I started scouting the second-hand market: with the advent of digital audio and laptops, I was sure I could find one of these treasures for next to nothing. I was very wrong! Everybody had the same idea and Portastudios were suddenly very expensive. After years of thinking about it, I recently found one on eBay and its incredibly poor condition meant I could offer a very low price and win the auction.
It is a bulky piece of hardware, it looks beautiful in its grey-blueish plastic enclosure and there is absolutely nothing “Porta”(-ble) about it, certainly not by today’s standards.
Its appearance screams 1990s/early 2000s. The previous owner(s) put hideous stickers on the unit, which were removed with varying degrees of success. One that says “Neil Sharman” (hey Neil, if you used to own a 414 mkII, now I have it!) left a mark and the name can still be deciphered. Most importantly, the back panel has a huge burn that caused the plastic to melt, apparently because of “contact with an oil lamp”, which is… an interesting explanation. The owner also packed the wrong power supply with the unit (which was at least the right polarity, so nothing was burned when I plugged it in before realising), a 9-volt brick. Luckily, I keep a box with hundreds (well maybe not hundreds but they feel like hundreds) of old PSUs of all voltages, and I found a replacement right away.
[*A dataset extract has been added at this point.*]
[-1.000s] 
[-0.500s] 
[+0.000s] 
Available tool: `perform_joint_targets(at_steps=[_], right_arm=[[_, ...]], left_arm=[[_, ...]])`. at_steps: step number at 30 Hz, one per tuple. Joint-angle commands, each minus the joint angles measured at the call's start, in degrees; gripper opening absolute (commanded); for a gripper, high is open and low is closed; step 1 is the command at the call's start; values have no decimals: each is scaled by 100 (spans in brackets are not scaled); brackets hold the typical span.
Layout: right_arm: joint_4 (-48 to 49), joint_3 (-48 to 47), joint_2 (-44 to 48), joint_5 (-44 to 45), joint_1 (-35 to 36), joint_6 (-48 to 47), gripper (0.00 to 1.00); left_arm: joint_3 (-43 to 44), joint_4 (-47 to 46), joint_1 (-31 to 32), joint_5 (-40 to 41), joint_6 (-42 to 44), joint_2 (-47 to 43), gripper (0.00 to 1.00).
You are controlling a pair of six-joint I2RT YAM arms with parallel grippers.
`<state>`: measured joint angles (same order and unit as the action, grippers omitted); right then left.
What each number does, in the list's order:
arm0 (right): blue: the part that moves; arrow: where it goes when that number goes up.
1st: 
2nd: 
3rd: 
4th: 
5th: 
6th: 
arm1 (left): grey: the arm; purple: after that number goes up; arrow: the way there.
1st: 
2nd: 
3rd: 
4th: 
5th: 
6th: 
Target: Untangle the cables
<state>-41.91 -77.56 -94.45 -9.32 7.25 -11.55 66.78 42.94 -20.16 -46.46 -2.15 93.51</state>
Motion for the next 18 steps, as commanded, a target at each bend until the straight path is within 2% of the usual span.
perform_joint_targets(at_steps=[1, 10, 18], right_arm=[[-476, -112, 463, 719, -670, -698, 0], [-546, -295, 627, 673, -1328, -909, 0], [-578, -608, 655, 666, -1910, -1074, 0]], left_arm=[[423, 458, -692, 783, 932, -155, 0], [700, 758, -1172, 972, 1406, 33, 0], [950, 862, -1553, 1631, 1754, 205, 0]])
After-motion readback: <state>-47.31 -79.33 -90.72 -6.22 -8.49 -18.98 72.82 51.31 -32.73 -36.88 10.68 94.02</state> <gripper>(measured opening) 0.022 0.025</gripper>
As I turn it on, the first auditory impression is not pretty: it sounds more like the fan blades/helicopter rotor in the opening sequence to Apocalypse Now than the heartwarming mechanical spinning accompanied by a subtle hiss that I had hoped for. Something is clearly wrong, and I’ll have to get it fixed.
As a first experiment, before even trying to put a cassette in it, I start plugging in a couple of my synthesizers and drum machines and sending various signals from my computer to the unit inputs. The preamplifiers distort in a wonderful, organic way when pushed to higher gain levels so if nothing else works I will at least be able to use this as a distortion unit. The other thing I fell in love with right away is the EQ section: it is a two-band circuit and after some research I learn that the centre frequencies are 100Hz and 10kHz with +-10dB gain. It doesn’t offer any sort of surgical control of course but looking at them more like filters than tone-fixing EQs, the appeal is obvious and I suspect the Highs knob will allow me to bring out some beloved tape hiss.